Scotch, bourbon, singolo malto, blended, torbato. Come districarsi in questa giungla alcolica? Un gruppo di ricercatori della University of California, Davis, ha dimostrato che è possibile identificare univocamente le differenti tipologie di whiskey grazie alla chimica. I risultati raggiunti sono stati presentati al 246° National Meeting & Exposition of the American Chemical Society.

 

Whiskey e bourbon: qual è la differenza?

 

Come riporta l’articolo dello Smithsonian Magazine dedicato a questo particolare studio, i dati ottenuti potrebbero rispondere a un quesito che arrovella gli amanti di liquori da molto tempo: qual è esattamente la differenza tra whiskey e bourbon?
Prima ancora di parlare del lavoro degli studiosi, possiamo iniziare con il dire che, da un punto di vista storico e legislativo, il bourbon è sempre un whiskey e non tutti i whiskey sono bourbon.
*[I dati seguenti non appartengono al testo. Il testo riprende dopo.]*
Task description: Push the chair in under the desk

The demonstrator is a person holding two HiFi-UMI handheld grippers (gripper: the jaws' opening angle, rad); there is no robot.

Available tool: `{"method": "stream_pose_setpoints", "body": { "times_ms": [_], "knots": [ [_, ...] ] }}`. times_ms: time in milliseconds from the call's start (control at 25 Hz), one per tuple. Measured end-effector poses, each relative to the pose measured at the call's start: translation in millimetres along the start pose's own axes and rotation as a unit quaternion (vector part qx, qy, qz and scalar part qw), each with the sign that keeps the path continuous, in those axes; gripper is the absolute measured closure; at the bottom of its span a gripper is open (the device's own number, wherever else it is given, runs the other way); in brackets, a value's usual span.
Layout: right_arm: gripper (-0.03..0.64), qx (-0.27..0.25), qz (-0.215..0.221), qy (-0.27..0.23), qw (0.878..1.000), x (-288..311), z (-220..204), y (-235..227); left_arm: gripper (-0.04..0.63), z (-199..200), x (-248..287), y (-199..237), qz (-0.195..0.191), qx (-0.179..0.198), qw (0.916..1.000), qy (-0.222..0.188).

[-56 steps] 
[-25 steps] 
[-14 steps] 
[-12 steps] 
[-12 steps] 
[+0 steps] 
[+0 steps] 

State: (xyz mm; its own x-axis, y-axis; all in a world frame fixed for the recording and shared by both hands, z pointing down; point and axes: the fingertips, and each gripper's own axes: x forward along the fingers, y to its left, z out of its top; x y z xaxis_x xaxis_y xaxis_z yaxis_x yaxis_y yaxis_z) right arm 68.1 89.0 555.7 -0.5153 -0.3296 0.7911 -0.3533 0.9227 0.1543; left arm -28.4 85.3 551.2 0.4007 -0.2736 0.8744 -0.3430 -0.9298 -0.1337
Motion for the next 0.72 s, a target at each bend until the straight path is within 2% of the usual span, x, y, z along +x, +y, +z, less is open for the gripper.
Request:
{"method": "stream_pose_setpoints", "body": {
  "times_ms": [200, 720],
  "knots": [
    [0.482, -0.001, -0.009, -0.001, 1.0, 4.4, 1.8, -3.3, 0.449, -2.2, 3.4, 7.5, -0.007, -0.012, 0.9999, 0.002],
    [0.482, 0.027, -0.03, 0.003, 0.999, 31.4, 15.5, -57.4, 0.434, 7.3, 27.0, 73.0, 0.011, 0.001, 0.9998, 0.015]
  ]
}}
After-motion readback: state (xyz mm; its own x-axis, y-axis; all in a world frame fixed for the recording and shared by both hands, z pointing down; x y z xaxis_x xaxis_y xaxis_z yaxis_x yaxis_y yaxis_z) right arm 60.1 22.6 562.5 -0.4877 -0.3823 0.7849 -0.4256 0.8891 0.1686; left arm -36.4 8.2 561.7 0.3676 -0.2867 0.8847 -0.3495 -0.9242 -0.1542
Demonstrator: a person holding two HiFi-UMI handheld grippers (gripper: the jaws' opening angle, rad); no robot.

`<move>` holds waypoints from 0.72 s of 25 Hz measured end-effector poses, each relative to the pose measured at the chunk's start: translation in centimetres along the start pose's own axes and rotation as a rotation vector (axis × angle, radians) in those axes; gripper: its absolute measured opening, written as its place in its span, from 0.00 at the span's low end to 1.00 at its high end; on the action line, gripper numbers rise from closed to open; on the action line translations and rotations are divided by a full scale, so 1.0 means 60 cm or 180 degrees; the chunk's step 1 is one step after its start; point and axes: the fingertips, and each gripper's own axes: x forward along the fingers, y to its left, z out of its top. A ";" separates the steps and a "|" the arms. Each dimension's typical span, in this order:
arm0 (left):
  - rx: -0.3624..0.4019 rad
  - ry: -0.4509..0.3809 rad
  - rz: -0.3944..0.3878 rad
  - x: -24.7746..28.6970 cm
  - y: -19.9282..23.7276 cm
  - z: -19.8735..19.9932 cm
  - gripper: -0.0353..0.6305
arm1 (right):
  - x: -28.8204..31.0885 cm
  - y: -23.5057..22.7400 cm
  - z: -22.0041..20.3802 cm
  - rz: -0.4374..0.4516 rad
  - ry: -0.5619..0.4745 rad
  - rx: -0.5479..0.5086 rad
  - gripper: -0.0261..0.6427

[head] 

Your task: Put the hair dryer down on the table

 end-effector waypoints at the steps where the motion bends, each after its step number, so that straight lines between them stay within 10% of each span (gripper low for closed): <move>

Come precisa un articolo pubblicato su Live Science, secondo le regole commerciali, il whiskey americano è un distillato preparato da cereali fermentati e solitamente invecchiato in botti di quercia. Ciascun tipo richiede differenti ingredienti e diversi processi di distillazione, tutti regolamentati.
Il bourbon, invece, è il whiskey statunitense più famoso, tradizionalmente distillato nell’area di Bourbon County, nel Kentucky. Se prima il requisito fondamentale era l’origine geografica, ora – secondo la legge – possono essere chiamati bourbon anche liquori prodotti in altre regioni degli Stati Uniti che seguano una ricetta specifica. Prima di tutto deve essere preparato a partire da un misto di cereali in cui almeno il 51% sia granoturco. Utilizzando come misura della gradazione alcolica il proof, la quantità di etanolo contenuto in una bevanda alcoolica che corrisponde circa al doppio della percentuale alcolica volumetrica, il bourbon deve essere distillato a un massimo di 160 proof, imbottigliato almeno a 80 e messo a invecchiare in botte a non più di 125 proof. Deve essere invecchiato in botti nuove, in legno di quercia affumicato.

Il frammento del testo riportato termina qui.